(Work task)
Please return the whole listing word for word.
[Opening Data below section]
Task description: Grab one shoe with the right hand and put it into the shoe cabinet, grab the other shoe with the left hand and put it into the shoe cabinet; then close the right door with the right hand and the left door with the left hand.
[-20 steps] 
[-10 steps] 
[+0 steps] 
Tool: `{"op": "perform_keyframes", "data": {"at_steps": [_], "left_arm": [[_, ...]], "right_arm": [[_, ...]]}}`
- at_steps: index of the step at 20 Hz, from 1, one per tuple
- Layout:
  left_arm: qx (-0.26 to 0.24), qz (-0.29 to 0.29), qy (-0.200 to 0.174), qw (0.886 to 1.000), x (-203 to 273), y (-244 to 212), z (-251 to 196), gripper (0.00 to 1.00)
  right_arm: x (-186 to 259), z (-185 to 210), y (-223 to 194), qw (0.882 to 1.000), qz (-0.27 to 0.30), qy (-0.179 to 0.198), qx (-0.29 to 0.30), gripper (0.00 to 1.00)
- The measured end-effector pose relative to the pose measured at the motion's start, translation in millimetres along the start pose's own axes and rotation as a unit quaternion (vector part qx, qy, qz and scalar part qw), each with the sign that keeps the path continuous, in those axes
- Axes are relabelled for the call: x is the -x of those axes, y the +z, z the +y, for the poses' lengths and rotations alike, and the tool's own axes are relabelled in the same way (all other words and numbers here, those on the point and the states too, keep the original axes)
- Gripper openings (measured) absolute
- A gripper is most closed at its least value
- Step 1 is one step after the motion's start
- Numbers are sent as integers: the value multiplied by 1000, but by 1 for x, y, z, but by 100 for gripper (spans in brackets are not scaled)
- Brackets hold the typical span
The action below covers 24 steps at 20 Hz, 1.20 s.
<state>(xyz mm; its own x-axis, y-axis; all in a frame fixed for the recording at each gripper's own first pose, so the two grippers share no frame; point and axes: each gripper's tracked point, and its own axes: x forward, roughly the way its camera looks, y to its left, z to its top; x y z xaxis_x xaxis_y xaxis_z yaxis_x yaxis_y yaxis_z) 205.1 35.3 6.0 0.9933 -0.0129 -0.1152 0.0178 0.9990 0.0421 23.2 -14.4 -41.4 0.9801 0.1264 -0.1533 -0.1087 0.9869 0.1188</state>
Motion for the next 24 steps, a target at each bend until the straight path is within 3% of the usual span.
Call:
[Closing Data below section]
(Response area)
Task description: Grab one shoe with the right hand and put it into the shoe cabinet, grab the other shoe with the left hand and put it into the shoe cabinet; then close the right door with the right hand and the left door with the left hand.
[-20 steps] 
[-10 steps] 
[+0 steps] 
Tool: `{"op": "perform_keyframes", "data": {"at_steps": [_], "left_arm": [[_, ...]], "right_arm": [[_, ...]]}}`
- at_steps: index of the step at 20 Hz, from 1, one per tuple
- Layout:
  left_arm: qx (-0.26 to 0.24), qz (-0.29 to 0.29), qy (-0.200 to 0.174), qw (0.886 to 1.000), x (-203 to 273), y (-244 to 212), z (-251 to 196), gripper (0.00 to 1.00)
  right_arm: x (-186 to 259), z (-185 to 210), y (-223 to 194), qw (0.882 to 1.000), qz (-0.27 to 0.30), qy (-0.179 to 0.198), qx (-0.29 to 0.30), gripper (0.00 to 1.00)
- The measured end-effector pose relative to the pose measured at the motion's start, translation in millimetres along the start pose's own axes and rotation as a unit quaternion (vector part qx, qy, qz and scalar part qw), each with the sign that keeps the path continuous, in those axes
- Axes are relabelled for the call: x is the -x of those axes, y the +z, z the +y, for the poses' lengths and rotations alike, and the tool's own axes are relabelled in the same way (all other words and numbers here, those on the point and the states too, keep the original axes)
- Gripper openings (measured) absolute
- A gripper is most closed at its least value
- Step 1 is one step after the motion's start
- Numbers are sent as integers: the value multiplied by 1000, but by 1 for x, y, z, but by 100 for gripper (spans in brackets are not scaled)
- Brackets hold the typical span
The action below covers 24 steps at 20 Hz, 1.20 s.
<state>(xyz mm; its own x-axis, y-axis; all in a frame fixed for the recording at each gripper's own first pose, so the two grippers share no frame; point and axes: each gripper's tracked point, and its own axes: x forward, roughly the way its camera looks, y to its left, z to its top; x y z xaxis_x xaxis_y xaxis_z yaxis_x yaxis_y yaxis_z) 205.1 35.3 6.0 0.9933 -0.0129 -0.1152 0.0178 0.9990 0.0421 23.2 -14.4 -41.4 0.9801 0.1264 -0.1533 -0.1087 0.9869 0.1188</state>
Motion for the next 24 steps, a target at each bend until the straight path is within 3% of the usual span.
Call:

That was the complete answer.